4. What are the signs that my child might be experiencing high oral sensitivity causing oral defensiveness?

 A child with sensory defensiveness caused by an oral hyper-sensitivity might be seen retracting or pulling their tongue back in their mouth to avoid touching the food.  Perhaps even touching their gums, lips or cheeks may seem painful or difficult. In these cases, an OT and/or SLP can slowly introduce activities related to touch and texture that are tolerable to the child and create a safe environment for the child to trial new sensory experiences. Eventually, this will translate to mealtimes and the child will gain the confidence to try new foods in the family setting without discomfort.

 

5. My child is starting to try new foods, how can I continue to encourage them?

Congratulations! (1) You and your child have identified the issue(s) that is causing your family stress during mealtime, (2) you followed through with your action plan to get help and (3) you are ready to incorporate what you learned at home. To continue to encourage your child during mealtimes, here are some additional tips to keep making meals a positive experience:

  • Be patient! It is important to let the child explore new foods on his/her own terms. It may take several trials of the same food for him/her to develop a new food preference.

  • Try cutting the foods into different shapes/sizes to see what your child prefers.

  • Give your child choices, two or three options. Let the child choose what he/she prefers to eat.

  • Get the child involved in preparing the food.
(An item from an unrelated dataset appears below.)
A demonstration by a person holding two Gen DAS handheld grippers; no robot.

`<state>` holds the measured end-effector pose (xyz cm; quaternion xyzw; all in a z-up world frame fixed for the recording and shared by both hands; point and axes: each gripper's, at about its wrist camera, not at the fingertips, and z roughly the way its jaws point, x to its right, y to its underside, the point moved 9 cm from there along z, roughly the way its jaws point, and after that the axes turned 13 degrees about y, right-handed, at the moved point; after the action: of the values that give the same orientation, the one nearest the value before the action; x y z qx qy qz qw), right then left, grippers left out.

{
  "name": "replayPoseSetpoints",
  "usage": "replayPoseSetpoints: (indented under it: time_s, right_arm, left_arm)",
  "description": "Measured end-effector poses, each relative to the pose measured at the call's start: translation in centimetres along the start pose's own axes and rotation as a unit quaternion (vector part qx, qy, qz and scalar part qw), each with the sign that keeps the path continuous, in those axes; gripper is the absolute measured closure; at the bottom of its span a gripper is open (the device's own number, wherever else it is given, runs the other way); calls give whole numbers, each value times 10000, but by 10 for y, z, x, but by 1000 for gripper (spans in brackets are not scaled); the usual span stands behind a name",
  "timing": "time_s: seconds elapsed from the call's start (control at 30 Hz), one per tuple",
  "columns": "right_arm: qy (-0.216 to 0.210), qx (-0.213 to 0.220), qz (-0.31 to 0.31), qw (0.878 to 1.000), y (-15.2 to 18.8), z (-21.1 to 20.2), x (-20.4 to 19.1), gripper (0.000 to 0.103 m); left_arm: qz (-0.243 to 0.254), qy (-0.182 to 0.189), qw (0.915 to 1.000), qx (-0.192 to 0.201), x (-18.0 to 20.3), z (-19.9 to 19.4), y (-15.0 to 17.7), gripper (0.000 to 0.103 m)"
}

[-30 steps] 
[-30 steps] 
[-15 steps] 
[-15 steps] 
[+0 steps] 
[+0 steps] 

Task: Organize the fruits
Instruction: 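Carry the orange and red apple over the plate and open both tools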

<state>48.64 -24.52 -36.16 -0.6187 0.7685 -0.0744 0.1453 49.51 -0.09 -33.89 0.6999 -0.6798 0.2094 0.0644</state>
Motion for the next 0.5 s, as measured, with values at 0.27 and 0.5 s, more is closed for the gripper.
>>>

As you give your child new and exciting challenges at mealtime, your child will begin to blossom with confidence and a sense of mastery in their new skills. Letting your child prepare parts of the meal will promote this.

  • Try new seating. Posture can have an impact on the meal experience. If the child has poor posture, head or neck control, this may be impacting mealtime. Allow your child to try different seating positions to promote a comfortable and safe experience. Ask your OT for more information on what seating positions are best.

Reference

Case-Smith, O'Brien. Occupational Therapy for Children. Sixth Edition. Sixth Edition. 2010.